The FBI reported that monetary damage from crimes reported to its Internet Crime Complaint Center (IC3) jumped by nearly 50 percent last year. It is no surprise that more and more criminals are becoming computer-savvy enough to attempt these crimes. What is surprising is that even though the most common Internet scams are well-known by now, people are still falling for them.
To help more people recognize these scams, here are some examples, plus a discussion of their common elements.
Today's popular Internet scams
The IC3 report included the following as examples of popular scams -- popular with criminals, of course. Not so much the victims.
- Auto auction fraud. The victim thinks he is being given a chance to buy a car below book value. The only catch is the vehicle is out of the country, so a deposit needs to be sent before the car can be shipped. Once the money is sent, the car and dealer disappear, along with the deposit.
- Romance scams. Online romances do happen, but when the flowery poetry is followed by a request for money because of a sudden tragedy or emergency, it's not the real thing. Neither is the person on the other end of the conversation.
- FBI scams. People impersonating FBI or other law enforcement officials send emails pressuring people to pay a fine for some supposed Internet crime. The real FBI advises that it does not send out unsolicited emails of this nature.
- Tech-support scams. A caller claiming to be from a big-name computer company advises you that your computer has been infected with a virus. When they guide you through the "cure," they are actually setting themselves up to have remote access to your device.
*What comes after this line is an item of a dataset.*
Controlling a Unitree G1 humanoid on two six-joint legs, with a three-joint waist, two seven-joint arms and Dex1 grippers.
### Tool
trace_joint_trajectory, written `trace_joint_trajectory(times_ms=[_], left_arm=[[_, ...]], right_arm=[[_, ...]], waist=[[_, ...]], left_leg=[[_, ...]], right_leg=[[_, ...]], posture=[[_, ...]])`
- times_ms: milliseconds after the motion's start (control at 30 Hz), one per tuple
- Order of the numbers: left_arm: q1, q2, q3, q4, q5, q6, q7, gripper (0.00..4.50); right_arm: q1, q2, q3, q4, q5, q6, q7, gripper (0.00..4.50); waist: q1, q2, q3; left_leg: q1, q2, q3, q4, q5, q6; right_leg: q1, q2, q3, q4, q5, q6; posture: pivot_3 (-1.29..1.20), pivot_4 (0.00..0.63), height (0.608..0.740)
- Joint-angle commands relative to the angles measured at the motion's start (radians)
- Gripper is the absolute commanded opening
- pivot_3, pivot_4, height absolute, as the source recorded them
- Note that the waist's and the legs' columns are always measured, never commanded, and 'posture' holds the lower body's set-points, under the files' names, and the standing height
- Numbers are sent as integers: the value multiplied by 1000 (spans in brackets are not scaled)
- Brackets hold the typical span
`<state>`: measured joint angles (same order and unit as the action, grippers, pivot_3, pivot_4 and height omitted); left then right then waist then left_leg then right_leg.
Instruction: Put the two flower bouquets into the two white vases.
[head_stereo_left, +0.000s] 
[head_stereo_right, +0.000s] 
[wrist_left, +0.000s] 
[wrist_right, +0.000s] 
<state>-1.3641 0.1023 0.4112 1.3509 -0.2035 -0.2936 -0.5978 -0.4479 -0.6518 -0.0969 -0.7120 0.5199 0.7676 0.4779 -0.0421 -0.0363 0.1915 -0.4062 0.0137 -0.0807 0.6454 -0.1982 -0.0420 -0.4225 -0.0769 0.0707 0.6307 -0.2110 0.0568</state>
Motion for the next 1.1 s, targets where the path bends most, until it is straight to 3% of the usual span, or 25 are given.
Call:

Common elements of these scams
Cyber criminals often put their own little twist on these scams, so the specific details may not always be the same. However, there are some common elements that should be a giveaway that a pitch is a fraud:
- Too good to be true. High guaranteed returns. A cache of wealth just waiting to be unlocked. The appeal to greed is a common element of Internet scams. Just remember this rule: People looking to get something for nothing usually end up getting nothing for something.
- A sense of urgency. Creating a tight time limit is a technique to make people forget to think clearly, and to prevent them from running the situation by someone else. When considering any financial proposition, the more the other party wants to speed you up, the more you should slow down.
- Money (or information) up front. These deals usually hinge on the victim providing money or valuable information (like a bank account number) before receiving anything in return. Unless there is some mutual (and traceable exchange), don't agree to give up anything valuable.
- One-way contact. If your only contact with someone is through an email with a return link, you need to independently verify their existence. Real businesses can be found in directories and checked out through the local Better Business Bureau.
If someone on a city street offered to sell you a Rolex for $10, you'd probably just keep on walking. Similarly, if you hear a pitch with any of the above elements, the best response is to ignore it and go about your business.